How are silver and Dom white different?
Silver turns gold/red shades to white.
Dominant White turns black to white.
If you start with a gold and black chicken (example: Gold Laced Sebright), you can add Dominant White to make that black lacing go white. Now you have a Buff Laced Sebright (white lacing on gold). Or you can start with the same Gold Laced Sebright but change the gold to silver, so you have a Silver Laced Sebright.
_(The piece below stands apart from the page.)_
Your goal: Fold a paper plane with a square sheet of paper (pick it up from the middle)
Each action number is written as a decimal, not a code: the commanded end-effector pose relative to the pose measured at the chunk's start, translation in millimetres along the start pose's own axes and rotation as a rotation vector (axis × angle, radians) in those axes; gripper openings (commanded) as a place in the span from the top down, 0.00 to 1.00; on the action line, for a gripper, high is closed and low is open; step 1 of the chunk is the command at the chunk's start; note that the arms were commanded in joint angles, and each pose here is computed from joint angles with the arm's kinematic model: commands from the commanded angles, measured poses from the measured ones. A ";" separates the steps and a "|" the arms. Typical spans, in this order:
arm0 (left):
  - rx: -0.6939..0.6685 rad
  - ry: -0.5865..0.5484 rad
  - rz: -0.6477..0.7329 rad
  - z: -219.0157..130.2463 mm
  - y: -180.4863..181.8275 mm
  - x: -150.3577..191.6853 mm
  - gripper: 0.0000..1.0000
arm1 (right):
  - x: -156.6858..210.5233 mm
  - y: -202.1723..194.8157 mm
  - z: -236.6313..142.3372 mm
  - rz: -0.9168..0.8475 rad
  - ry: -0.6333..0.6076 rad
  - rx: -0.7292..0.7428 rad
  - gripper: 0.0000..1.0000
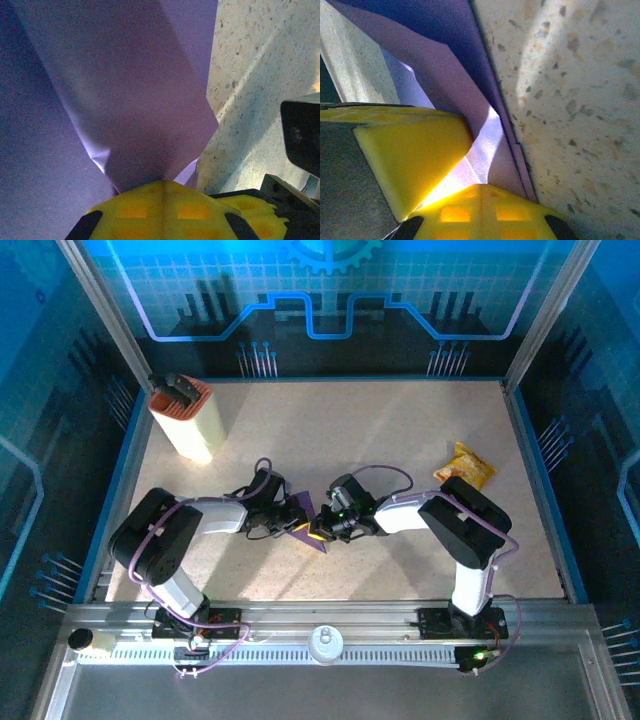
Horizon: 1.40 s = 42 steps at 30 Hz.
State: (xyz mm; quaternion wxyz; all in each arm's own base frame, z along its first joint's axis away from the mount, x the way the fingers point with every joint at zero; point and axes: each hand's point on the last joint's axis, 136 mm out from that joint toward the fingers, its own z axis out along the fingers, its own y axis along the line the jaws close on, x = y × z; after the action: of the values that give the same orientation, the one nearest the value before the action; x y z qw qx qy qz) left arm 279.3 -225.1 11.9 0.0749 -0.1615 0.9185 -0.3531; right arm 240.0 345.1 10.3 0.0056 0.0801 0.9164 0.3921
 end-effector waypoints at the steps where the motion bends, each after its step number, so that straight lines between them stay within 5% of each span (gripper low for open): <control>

Or you can add both Dominant White and Silver, so you have white lacing on a silver chicken, but that just looks white, so people typically don't bother (it sometimes shows up as questions like "Why did I get white chicks when I crossed my Silver Sebright with my Buff Sebright?")
And is partridge dominate or recessive to other colors?
Partridge is caused by quite a few genes working together. Some of them are dominant, some are recessive.
Silver is dominant over gold. So Silver Partridge is dominant over normal Partridge.
Extended Black (turns the whole chicken black) is dominant over the genes that allow gold-and-black patterning, so Partridge is recessive to solid black.
Dominant White would turn the black parts of the Partridge pattern into white, so the normal Partridge is recessive to whatever you call it when Dominant White is involved.
There are a lot of genes involved in how the black & gold are arranged on the chicken, to make Partridge or Lacing or Columbian or Spangling or various other patterns. Some of those are dominant, some recessive, so there's no simple answer to whether Partridge is dominant to other patterns of gold/black.
These are not all the genes that are involved in actually making a partridge chicken, just some examples to show that it is not as simple as a yes/no answer for whether Partridge is dominant.
Recessive white is recessive to Partridge or to anything else (one recessive white gene does not make any visible change), but two genes for recessive white will make the chicken white no matter what other genes it has. So a chicken that has all the other genes to be Partridge, but has two recessive white genes, will be white. I suppose you could say that Partridge is dominant over recessive white, but I find it easier to think of recessive white as it's own thing-- almost like dipping the whole chicken in whitewash. It doesn't change what other color & pattern genes the chicken has, just hides the effects.